▸ **What you need to do**
Copy exactly the lines of the data below that run from the line holding "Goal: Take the" through the line holding "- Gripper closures", both ends included.

▸ **Data supplied**

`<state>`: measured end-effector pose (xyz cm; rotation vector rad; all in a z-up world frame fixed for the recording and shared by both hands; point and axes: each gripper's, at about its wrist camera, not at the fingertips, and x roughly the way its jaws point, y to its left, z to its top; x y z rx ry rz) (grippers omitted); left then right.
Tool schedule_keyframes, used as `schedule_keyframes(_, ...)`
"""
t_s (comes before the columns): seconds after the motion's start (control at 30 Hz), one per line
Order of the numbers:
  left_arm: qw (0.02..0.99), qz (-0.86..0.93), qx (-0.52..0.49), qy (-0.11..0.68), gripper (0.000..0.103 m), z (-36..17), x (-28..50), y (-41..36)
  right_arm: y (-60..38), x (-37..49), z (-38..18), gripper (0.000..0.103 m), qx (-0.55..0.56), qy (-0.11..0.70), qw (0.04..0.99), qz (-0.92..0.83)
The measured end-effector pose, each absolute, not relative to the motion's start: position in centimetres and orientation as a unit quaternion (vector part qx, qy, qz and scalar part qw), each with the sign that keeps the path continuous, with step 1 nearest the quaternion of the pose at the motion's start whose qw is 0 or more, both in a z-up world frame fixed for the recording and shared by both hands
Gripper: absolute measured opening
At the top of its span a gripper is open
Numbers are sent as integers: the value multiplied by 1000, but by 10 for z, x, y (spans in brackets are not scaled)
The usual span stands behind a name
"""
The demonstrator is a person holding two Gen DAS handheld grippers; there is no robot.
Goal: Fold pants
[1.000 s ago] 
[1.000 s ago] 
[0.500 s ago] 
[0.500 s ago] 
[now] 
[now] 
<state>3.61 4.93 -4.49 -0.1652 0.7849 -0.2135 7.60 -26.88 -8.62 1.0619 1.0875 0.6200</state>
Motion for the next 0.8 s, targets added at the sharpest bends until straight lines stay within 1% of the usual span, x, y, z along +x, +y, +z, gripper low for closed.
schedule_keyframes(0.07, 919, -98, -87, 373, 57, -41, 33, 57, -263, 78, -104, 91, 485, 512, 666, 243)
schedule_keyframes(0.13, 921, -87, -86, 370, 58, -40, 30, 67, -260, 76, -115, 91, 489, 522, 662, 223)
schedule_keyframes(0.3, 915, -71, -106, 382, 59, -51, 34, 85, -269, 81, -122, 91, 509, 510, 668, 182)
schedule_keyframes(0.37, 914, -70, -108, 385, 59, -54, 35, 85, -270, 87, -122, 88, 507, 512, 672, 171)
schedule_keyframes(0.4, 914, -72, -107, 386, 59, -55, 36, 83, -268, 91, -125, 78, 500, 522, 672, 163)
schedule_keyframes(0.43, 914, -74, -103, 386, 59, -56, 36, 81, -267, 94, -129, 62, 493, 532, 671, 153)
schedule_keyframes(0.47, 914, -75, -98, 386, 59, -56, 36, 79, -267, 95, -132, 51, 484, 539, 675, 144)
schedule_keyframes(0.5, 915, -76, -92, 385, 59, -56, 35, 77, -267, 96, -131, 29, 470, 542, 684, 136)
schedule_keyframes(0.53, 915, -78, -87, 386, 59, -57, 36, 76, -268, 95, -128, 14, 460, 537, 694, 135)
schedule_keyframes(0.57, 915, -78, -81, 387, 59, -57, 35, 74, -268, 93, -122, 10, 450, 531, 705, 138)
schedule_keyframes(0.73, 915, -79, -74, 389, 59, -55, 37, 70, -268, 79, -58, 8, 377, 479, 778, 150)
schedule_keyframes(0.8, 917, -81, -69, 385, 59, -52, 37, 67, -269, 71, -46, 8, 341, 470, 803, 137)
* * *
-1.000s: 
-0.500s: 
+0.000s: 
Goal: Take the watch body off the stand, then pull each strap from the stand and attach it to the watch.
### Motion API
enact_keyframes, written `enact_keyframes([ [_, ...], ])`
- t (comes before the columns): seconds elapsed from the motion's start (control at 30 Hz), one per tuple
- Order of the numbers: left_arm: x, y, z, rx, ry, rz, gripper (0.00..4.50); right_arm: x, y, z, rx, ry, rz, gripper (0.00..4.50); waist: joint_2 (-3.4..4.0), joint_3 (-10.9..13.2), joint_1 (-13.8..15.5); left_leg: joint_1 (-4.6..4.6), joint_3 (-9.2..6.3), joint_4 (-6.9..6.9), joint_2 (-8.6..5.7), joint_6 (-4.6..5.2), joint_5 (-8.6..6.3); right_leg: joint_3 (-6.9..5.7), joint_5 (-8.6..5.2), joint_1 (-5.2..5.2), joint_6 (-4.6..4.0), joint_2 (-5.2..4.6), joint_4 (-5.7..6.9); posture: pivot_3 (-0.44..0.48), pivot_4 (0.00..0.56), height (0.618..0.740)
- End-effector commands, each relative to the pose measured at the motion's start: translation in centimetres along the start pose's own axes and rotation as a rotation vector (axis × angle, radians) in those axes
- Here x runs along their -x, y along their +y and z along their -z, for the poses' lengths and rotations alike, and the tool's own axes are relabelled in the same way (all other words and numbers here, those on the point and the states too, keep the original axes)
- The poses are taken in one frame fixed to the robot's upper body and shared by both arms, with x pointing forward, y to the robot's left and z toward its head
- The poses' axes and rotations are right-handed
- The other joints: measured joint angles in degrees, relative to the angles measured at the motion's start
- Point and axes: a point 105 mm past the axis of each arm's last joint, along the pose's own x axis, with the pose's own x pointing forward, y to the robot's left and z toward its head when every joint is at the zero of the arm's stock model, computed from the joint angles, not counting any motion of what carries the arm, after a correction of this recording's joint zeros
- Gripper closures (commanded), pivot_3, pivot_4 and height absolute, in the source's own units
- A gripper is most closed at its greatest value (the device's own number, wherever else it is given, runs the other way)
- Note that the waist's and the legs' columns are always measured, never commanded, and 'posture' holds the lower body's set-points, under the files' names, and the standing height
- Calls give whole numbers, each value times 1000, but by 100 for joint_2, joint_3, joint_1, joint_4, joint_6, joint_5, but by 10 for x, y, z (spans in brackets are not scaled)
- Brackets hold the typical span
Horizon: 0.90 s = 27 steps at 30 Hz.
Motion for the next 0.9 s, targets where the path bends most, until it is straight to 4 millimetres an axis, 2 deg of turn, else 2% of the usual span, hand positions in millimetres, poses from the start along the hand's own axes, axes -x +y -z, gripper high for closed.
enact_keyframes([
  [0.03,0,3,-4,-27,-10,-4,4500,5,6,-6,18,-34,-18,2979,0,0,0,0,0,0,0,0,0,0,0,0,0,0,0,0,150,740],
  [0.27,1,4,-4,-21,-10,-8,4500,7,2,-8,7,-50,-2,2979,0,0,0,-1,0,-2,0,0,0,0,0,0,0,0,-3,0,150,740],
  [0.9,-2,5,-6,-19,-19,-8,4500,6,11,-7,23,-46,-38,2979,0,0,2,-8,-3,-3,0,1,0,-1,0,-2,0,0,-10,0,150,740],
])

▸ **Result**
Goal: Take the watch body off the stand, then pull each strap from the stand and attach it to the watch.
### Motion API
enact_keyframes, written `enact_keyframes([ [_, ...], ])`
- t (comes before the columns): seconds elapsed from the motion's start (control at 30 Hz), one per tuple
- Order of the numbers: left_arm: x, y, z, rx, ry, rz, gripper (0.00..4.50); right_arm: x, y, z, rx, ry, rz, gripper (0.00..4.50); waist: joint_2 (-3.4..4.0), joint_3 (-10.9..13.2), joint_1 (-13.8..15.5); left_leg: joint_1 (-4.6..4.6), joint_3 (-9.2..6.3), joint_4 (-6.9..6.9), joint_2 (-8.6..5.7), joint_6 (-4.6..5.2), joint_5 (-8.6..6.3); right_leg: joint_3 (-6.9..5.7), joint_5 (-8.6..5.2), joint_1 (-5.2..5.2), joint_6 (-4.6..4.0), joint_2 (-5.2..4.6), joint_4 (-5.7..6.9); posture: pivot_3 (-0.44..0.48), pivot_4 (0.00..0.56), height (0.618..0.740)
- End-effector commands, each relative to the pose measured at the motion's start: translation in centimetres along the start pose's own axes and rotation as a rotation vector (axis × angle, radians) in those axes
- Here x runs along their -x, y along their +y and z along their -z, for the poses' lengths and rotations alike, and the tool's own axes are relabelled in the same way (all other words and numbers here, those on the point and the states too, keep the original axes)
- The poses are taken in one frame fixed to the robot's upper body and shared by both arms, with x pointing forward, y to the robot's left and z toward its head
- The poses' axes and rotations are right-handed
- The other joints: measured joint angles in degrees, relative to the angles measured at the motion's start
- Point and axes: a point 105 mm past the axis of each arm's last joint, along the pose's own x axis, with the pose's own x pointing forward, y to the robot's left and z toward its head when every joint is at the zero of the arm's stock model, computed from the joint angles, not counting any motion of what carries the arm, after a correction of this recording's joint zeros
- Gripper closures (commanded), pivot_3, pivot_4 and height absolute, in the source's own units

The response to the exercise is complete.